All in all, this is a very tricky area. I suspect this will be a huge point of discussion at Stage 3.
The new clause 37 on “engaging communities in decisions relating to land which may affect communities” is much longer than it was at Stage 1. The Bill provides for a duty on Scottish Ministers to prepare this guidance and, as drafted initially, this guidance was to focus on furthering the achievement of sustainable development. At Stage 2, this has been expanded to also include “relevant human rights”, equal opportunities and aspects of social justice. (Curiously, there is a statement that “‘relevant human rights’ means such human rights as the Scottish Ministers consider to be relevant to the preparation of the guidance.” I am automatically suspicious of any selective approach to human rights.)

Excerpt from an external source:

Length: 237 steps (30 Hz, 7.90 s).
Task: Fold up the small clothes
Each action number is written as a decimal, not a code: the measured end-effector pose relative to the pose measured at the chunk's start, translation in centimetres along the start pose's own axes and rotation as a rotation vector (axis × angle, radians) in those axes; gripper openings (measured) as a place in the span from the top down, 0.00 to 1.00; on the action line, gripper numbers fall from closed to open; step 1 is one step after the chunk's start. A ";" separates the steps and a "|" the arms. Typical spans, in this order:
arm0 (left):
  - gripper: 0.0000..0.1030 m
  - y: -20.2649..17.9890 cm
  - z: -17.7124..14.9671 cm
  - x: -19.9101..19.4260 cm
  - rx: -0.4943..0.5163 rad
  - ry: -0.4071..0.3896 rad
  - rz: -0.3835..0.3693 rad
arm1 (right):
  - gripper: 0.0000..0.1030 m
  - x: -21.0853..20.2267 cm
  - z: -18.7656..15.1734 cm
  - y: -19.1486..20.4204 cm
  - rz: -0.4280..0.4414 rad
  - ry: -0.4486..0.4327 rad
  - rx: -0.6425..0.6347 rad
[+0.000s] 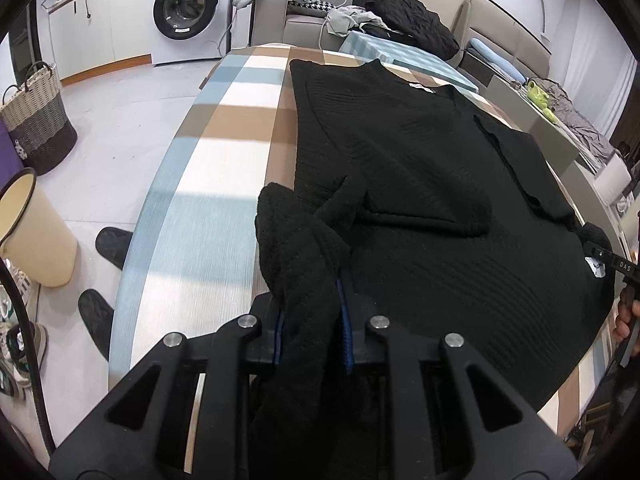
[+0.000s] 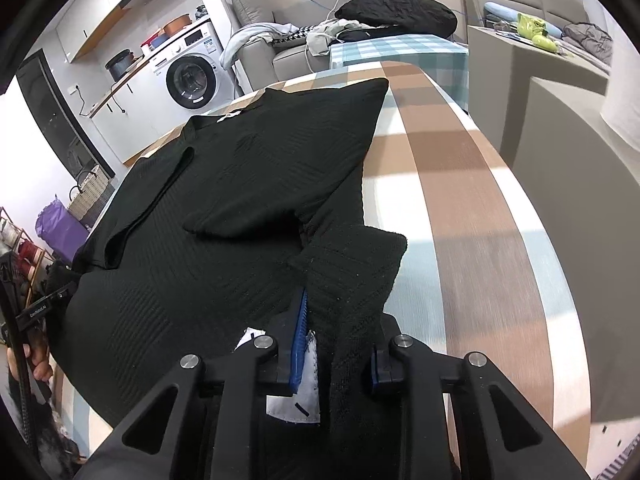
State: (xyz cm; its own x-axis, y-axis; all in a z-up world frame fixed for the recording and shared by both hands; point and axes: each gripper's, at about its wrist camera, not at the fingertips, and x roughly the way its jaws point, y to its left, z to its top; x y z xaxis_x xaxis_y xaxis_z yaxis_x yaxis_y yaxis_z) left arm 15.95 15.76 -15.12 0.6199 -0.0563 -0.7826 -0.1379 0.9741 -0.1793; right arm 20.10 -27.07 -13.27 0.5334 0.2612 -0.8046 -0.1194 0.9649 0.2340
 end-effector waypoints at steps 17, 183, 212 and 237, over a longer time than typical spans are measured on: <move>0.77 -1.0 -4.2 -3.9 0.028 -0.011 0.073 | 0.70 -2.6 -3.7 0.0 -0.020 -0.005 0.013; 0.36 4.9 2.9 -3.3 -0.349 -0.086 -0.107 | 0.94 -2.9 0.6 -2.7 0.045 0.030 0.113; 0.36 2.6 4.2 -3.5 -0.288 -0.076 -0.152 | 0.93 1.6 7.4 -1.0 0.333 -0.070 0.492; 0.36 4.9 7.3 0.6 -0.326 -0.006 -0.103 | 0.60 2.3 11.8 -3.4 0.185 -0.048 0.515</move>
State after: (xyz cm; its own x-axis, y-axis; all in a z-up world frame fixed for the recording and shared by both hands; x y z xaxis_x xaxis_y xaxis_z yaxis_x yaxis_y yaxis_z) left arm 21.25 22.09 -12.10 0.6476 -0.1488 -0.7473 -0.3136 0.8418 -0.4394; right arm 31.59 -30.14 -9.46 0.5813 0.4120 -0.7017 0.2044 0.7608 0.6160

There will now also be a duty on the Scottish Ministers to report on how things are going every three years. Presumably, if things are going well and communities are being engaged with by landowners in decisions that affect them, no legislation to enforce engagement will follow. If things are not going well, the soft model of regulation could be replaced by something stronger. Although not a huge change in terms of the burden on the Scottish Ministers, the reporting obligation will have an effect as it will keep the point about engagement in the public view.
Community Right to Buy
Amidst all the focus on transparency of ownership, rates reform and agricultural holdings, the Part 5 community right to buy to further sustainable development has been quietly moving towards enactment with no major changes. This Part of the Bill emerges with the focus still being on a community of place, conferring a right on the people in that place which is linked to furthering sustainable development. The exercise of that right remains tied to a number of rather onerous tests, the most noteworthy being a negatively framed requirement that not granting consent to the community in question “is likely to result in significant harm” to that community. That said, one test has been mitigated: the Stage 1 Bill provided that Scottish Ministers would only consent to a transfer when it was the “only practicable” way of achieving a significant benefit to the community; now the Bill allows for a lesser standard of “the most practicable”.
What’s not in the Bill?
There is nothing in the Stage 2 version of the Bill about Compulsory Sale Orders, but there are indications these will follow in the next Parliament. (Albeit the strength of those indications depends on the outcome of the Holyrood elections in May.) There is also nothing in the Stage 2 version of the Bill restricting ownership of land by non-EU entities.
Next up is Stage 3 of the legislative process, to be played out in the Chamber at Holyrood. I offer no particular predictions here as to what will happen at that Stage, but I suspect the parliamentary maths at Holyrood are such that there will not be any huge change from Stage 2 to the final draft.